- Task details: Retype each line of the listing below, from the first through the one holding "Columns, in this", with no other lines.

═════ Dataset content ═════

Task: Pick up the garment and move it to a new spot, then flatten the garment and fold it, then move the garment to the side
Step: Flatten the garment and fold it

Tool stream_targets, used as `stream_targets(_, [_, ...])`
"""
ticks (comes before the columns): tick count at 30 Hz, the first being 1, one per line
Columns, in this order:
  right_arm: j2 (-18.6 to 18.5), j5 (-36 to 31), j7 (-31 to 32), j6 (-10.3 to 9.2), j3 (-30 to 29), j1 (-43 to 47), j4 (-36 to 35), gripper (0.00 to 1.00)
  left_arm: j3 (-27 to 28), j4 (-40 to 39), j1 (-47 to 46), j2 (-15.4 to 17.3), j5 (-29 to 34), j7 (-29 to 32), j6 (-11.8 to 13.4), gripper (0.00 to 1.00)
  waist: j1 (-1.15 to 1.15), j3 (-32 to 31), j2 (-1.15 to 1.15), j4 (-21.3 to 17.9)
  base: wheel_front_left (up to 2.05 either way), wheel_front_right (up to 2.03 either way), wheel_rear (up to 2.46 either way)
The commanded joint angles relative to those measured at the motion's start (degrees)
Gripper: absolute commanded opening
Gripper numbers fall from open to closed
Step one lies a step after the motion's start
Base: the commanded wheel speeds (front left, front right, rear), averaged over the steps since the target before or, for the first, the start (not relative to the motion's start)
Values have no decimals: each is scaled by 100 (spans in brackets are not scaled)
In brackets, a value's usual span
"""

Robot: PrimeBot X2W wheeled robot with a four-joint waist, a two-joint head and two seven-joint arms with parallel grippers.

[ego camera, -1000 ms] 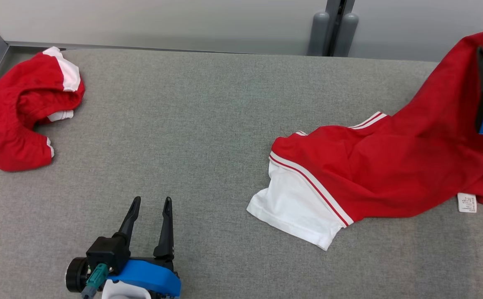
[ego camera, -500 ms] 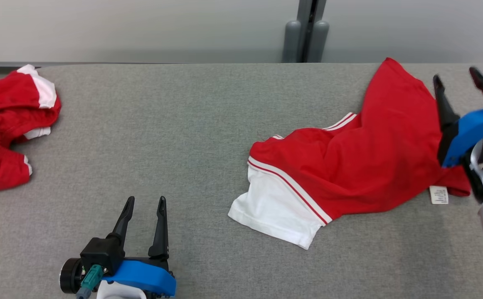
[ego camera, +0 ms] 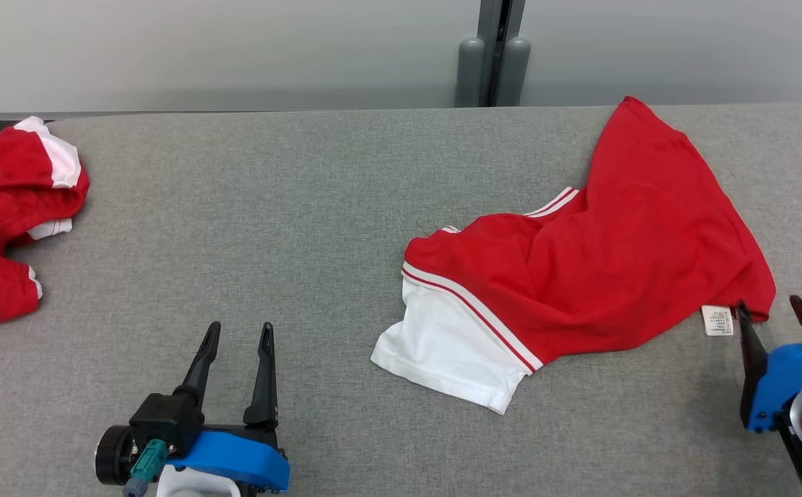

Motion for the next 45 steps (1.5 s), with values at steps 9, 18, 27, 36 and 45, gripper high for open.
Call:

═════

- Result for this task:
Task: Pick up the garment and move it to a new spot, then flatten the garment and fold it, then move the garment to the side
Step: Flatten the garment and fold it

Tool stream_targets, used as `stream_targets(_, [_, ...])`
"""
ticks (comes before the columns): tick count at 30 Hz, the first being 1, one per line
Columns, in this order:

No more output is expected for this exercise.